Citation: Oxford Review of Economic Policy, 2012; 28(2):235-260
Publisher: Oxford Univ Press
Issue Date: 2012
ISSN: 0266-903X
1460-2121
Statement of
Responsibility: 
Kym Anderson and Signe Nelgen
Abstract: Import barriers are often raised during turbulent times, as governments worry about immediate domestic concerns such as unemployment. The recent global financial crisis, however, was accompanied by an exogenous upward spike in the international price of food, which led some countries to raise export barriers, thereby exacerbating both the price spike and the international welfare transfer associated with that change in the terms of trade.
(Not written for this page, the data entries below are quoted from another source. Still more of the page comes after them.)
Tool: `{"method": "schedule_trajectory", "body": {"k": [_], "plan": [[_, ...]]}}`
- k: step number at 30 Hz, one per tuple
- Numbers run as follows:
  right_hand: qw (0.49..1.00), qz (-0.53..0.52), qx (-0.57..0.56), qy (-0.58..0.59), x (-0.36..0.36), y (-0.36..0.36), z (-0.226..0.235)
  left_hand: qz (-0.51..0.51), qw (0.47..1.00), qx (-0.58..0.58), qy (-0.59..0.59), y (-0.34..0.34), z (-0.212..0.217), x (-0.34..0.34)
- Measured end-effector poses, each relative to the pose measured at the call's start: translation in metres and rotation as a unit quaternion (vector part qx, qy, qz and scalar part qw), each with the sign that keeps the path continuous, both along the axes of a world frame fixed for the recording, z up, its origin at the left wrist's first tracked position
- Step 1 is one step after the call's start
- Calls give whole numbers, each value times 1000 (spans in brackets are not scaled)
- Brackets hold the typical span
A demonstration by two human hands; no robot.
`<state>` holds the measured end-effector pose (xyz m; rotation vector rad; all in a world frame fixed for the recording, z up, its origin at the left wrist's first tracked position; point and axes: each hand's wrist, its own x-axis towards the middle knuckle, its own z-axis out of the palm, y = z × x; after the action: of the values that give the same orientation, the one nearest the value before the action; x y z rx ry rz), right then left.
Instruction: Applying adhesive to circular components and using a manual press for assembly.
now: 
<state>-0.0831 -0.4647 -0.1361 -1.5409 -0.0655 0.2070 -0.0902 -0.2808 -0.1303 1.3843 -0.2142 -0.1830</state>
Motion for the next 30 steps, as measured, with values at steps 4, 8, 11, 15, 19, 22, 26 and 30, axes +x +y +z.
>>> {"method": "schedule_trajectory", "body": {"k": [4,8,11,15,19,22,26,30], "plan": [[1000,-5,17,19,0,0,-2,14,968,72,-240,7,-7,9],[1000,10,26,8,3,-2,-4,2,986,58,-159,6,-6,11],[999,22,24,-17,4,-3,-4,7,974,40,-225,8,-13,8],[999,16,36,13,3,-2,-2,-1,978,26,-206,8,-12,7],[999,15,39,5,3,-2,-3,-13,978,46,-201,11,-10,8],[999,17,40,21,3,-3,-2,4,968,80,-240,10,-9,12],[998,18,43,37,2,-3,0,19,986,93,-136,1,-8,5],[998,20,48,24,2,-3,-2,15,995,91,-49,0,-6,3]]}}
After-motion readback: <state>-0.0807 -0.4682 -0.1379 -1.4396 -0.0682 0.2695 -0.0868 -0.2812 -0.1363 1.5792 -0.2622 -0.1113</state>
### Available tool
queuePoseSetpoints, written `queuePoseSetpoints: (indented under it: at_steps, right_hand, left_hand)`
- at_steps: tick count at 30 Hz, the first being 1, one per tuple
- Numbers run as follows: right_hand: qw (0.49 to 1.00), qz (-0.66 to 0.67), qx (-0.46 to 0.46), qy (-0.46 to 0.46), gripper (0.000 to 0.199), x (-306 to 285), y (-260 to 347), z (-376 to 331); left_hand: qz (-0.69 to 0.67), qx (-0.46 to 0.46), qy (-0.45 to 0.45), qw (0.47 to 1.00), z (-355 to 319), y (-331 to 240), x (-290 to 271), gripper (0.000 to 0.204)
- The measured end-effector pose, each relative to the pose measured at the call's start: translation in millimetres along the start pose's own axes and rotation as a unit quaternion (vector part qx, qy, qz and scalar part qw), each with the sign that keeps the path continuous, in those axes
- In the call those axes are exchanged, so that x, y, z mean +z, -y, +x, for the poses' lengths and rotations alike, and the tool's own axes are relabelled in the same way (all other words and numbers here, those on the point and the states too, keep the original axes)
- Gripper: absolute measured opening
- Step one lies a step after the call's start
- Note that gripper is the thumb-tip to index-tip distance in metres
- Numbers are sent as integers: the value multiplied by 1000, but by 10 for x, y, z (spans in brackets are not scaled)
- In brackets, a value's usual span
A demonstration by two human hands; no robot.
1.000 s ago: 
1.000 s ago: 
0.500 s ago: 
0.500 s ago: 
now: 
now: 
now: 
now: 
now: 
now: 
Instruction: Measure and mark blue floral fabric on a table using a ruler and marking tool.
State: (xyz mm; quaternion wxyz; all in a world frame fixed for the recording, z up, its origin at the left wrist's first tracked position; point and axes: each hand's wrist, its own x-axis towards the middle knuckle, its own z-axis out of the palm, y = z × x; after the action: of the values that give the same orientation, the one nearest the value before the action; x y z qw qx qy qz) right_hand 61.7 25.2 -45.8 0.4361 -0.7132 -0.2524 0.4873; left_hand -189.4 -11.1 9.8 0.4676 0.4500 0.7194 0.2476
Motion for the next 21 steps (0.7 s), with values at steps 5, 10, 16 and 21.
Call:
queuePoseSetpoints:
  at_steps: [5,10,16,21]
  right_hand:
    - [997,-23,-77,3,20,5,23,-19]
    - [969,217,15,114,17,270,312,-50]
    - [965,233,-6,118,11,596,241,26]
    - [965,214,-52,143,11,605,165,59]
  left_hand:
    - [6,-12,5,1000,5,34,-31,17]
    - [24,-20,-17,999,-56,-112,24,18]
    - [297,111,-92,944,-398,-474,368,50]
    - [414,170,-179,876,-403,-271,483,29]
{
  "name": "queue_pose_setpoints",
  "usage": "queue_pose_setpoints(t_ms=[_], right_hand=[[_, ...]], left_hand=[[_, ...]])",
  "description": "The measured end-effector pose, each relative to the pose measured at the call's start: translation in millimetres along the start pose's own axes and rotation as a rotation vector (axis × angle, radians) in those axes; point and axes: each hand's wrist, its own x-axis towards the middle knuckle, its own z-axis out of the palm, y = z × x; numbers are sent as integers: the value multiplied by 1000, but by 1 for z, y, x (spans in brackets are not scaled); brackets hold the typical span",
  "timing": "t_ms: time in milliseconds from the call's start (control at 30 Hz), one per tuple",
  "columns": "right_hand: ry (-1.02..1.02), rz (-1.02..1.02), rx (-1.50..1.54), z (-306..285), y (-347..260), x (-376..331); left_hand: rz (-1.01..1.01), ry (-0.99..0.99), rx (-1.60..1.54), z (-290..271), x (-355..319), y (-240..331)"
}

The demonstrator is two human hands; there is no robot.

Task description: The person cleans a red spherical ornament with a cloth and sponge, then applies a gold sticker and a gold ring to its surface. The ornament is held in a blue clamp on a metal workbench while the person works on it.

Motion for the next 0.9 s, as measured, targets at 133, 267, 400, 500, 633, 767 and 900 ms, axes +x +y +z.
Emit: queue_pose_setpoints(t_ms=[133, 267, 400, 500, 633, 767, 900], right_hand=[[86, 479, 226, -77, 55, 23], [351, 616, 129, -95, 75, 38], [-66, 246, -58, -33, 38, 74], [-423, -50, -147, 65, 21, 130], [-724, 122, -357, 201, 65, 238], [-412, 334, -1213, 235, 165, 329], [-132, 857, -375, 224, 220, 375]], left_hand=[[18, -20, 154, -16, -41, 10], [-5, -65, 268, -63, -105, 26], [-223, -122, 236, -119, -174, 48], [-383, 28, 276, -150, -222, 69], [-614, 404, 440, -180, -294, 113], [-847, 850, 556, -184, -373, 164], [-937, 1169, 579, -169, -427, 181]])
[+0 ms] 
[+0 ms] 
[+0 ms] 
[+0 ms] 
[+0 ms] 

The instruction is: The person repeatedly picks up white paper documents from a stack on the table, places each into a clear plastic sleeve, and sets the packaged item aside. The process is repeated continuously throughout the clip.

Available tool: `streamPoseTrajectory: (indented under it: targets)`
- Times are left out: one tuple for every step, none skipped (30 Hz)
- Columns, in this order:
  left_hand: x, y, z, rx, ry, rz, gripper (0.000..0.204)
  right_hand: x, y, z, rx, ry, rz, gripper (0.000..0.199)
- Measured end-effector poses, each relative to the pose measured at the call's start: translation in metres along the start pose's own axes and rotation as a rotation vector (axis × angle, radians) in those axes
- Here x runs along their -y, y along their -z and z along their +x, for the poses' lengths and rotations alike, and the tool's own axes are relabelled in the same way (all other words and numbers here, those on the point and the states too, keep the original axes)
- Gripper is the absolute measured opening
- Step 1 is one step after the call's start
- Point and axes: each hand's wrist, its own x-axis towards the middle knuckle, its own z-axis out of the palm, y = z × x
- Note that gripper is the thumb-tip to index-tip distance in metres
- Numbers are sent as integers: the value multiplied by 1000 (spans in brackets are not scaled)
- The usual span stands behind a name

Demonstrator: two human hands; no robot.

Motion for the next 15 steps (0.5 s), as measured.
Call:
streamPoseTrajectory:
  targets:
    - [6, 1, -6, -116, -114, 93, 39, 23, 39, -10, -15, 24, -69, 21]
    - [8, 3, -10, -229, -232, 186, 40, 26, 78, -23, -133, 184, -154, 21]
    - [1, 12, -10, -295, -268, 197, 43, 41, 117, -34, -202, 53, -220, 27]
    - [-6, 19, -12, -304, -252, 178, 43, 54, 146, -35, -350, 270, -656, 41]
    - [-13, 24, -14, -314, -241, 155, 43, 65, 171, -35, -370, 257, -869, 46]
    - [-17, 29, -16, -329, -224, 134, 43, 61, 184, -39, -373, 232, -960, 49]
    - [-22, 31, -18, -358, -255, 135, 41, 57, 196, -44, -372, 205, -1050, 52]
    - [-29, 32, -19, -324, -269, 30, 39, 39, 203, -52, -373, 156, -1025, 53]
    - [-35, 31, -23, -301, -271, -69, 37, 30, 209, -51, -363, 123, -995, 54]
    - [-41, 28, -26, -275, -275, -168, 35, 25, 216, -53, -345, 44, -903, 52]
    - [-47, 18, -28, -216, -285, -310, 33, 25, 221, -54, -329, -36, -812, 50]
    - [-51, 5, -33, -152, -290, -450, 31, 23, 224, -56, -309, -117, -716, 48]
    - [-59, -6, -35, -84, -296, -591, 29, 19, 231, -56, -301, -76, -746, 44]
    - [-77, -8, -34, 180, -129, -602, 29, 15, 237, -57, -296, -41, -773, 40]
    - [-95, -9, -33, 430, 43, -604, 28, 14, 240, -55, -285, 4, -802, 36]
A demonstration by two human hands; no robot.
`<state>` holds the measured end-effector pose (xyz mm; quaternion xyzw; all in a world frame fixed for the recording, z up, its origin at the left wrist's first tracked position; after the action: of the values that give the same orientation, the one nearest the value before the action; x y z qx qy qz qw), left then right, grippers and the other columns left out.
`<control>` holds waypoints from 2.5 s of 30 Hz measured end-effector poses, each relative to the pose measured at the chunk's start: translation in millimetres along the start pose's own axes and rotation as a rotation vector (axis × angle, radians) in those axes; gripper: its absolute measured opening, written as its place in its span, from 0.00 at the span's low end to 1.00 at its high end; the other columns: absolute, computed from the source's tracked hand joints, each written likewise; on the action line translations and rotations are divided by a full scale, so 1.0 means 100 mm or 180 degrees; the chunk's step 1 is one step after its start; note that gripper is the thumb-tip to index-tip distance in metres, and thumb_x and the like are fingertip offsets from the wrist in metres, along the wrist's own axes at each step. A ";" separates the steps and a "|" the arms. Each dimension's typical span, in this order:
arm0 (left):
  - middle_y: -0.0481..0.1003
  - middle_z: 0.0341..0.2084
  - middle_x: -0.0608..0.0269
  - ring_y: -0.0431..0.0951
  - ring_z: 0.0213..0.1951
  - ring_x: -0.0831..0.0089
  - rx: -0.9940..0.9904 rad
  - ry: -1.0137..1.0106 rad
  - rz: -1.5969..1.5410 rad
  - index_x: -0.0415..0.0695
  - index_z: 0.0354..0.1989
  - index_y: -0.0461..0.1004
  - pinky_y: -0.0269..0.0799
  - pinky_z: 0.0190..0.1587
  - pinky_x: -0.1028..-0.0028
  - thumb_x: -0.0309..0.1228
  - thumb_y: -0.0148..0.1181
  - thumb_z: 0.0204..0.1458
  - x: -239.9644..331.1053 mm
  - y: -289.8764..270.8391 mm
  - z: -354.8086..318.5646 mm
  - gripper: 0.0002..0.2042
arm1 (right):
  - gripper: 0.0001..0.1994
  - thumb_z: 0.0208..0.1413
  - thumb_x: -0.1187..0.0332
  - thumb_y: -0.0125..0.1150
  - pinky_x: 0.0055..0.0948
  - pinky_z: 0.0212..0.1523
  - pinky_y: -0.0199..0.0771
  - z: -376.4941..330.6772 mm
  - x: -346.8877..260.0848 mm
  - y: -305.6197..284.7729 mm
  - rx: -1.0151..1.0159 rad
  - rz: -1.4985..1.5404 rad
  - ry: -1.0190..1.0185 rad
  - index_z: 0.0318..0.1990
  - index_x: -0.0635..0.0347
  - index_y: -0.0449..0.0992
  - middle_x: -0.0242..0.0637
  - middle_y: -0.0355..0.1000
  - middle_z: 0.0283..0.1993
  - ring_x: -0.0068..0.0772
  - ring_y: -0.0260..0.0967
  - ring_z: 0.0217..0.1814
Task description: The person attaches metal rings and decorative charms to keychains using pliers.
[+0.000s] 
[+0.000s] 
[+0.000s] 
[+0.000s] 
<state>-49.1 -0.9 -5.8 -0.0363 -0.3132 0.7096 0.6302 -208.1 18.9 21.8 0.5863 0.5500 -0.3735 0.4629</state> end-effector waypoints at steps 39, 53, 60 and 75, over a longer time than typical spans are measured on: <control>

As in previous price-spike periods, that response by some food-exporting countries was accompanied by a lowering of import restrictions by numerous food-importing countries, further exacerbating the international price spike. This paper provides new evidence up to 2010 on the extent of the change in domestic relative to international prices in both groups of countries, and compares it with responses during two previous food price-spike periods. It concludes that there is a need for stronger World Trade Organization disciplines on export as well as import restrictions, so as to limit the extent to which beggar-thy-neighbour government responses to international price spikes (up or down) exacerbate those shocks.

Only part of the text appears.